# [TASK TO CARRY OUT]
The line holding "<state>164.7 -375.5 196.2" and every line after it through the end of the entries below: retype these exactly and nothing more.

---------------

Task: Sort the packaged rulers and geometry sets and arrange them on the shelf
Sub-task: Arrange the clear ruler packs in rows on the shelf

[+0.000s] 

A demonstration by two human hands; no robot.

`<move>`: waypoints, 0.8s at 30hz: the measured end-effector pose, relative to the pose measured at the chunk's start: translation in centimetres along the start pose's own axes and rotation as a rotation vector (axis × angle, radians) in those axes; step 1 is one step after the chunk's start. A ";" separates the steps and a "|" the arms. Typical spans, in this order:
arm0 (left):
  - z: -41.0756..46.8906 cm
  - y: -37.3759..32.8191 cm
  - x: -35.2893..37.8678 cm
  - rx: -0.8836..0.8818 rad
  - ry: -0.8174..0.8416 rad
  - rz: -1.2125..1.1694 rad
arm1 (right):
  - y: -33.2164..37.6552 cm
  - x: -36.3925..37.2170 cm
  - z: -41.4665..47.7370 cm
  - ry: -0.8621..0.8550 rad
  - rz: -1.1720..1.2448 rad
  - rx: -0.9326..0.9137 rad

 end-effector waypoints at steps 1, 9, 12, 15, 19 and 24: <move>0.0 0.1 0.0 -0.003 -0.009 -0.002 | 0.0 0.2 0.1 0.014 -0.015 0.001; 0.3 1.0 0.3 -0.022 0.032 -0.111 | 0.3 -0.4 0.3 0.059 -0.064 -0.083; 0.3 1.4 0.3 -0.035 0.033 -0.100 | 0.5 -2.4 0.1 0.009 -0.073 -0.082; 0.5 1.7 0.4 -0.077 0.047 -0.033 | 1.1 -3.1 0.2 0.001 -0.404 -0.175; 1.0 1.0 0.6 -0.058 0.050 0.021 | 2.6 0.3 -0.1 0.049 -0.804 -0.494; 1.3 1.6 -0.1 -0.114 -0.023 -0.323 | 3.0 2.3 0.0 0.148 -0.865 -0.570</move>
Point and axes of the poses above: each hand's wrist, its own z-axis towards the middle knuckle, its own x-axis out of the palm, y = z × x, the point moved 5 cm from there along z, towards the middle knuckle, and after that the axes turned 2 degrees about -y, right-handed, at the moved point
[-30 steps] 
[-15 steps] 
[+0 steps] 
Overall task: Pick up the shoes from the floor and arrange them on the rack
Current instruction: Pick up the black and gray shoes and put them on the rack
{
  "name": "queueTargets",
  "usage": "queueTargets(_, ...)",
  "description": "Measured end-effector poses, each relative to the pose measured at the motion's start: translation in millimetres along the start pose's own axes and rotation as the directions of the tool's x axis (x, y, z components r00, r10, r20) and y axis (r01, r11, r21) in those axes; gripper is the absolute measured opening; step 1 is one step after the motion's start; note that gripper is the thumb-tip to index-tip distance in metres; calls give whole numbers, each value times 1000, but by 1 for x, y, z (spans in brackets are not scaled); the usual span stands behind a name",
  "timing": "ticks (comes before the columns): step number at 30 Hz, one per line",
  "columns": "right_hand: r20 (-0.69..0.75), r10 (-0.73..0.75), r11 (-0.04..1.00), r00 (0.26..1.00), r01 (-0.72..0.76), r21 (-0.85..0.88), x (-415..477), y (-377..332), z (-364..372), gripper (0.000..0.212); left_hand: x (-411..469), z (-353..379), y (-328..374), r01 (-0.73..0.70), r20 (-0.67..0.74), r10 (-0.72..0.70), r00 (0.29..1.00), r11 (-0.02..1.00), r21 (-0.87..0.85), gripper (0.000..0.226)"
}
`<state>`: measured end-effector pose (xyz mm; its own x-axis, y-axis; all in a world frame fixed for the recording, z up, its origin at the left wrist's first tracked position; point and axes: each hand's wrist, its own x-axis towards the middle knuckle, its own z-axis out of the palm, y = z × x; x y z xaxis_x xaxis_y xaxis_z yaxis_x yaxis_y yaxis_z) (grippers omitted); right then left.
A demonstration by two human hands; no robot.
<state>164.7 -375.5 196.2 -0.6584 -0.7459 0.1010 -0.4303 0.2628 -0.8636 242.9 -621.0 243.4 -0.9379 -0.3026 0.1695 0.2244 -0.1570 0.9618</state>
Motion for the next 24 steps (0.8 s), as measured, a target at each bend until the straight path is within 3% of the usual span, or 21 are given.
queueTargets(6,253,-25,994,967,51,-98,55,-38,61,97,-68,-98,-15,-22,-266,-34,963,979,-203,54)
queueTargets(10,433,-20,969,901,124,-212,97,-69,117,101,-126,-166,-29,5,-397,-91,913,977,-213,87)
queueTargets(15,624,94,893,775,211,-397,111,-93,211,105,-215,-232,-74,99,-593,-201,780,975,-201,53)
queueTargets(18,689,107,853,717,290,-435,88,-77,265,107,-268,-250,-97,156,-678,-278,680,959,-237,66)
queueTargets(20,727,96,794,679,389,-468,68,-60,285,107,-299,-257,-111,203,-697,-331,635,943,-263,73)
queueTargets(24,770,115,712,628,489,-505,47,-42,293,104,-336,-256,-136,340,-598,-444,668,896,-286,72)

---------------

# [ANSWER SECTION]
<state>164.7 -375.5 196.2 -0.6584 -0.7459 0.1010 -0.4303 0.2628 -0.8636 242.9 -621.0 243.4 -0.9379 -0.3026 0.1695 0.2244 -0.1570 0.9618</state>
Motion for the next 24 steps (0.8 s), as measured, a target at each bend until the straight path is within 3% of the usual span, or 21 are given.
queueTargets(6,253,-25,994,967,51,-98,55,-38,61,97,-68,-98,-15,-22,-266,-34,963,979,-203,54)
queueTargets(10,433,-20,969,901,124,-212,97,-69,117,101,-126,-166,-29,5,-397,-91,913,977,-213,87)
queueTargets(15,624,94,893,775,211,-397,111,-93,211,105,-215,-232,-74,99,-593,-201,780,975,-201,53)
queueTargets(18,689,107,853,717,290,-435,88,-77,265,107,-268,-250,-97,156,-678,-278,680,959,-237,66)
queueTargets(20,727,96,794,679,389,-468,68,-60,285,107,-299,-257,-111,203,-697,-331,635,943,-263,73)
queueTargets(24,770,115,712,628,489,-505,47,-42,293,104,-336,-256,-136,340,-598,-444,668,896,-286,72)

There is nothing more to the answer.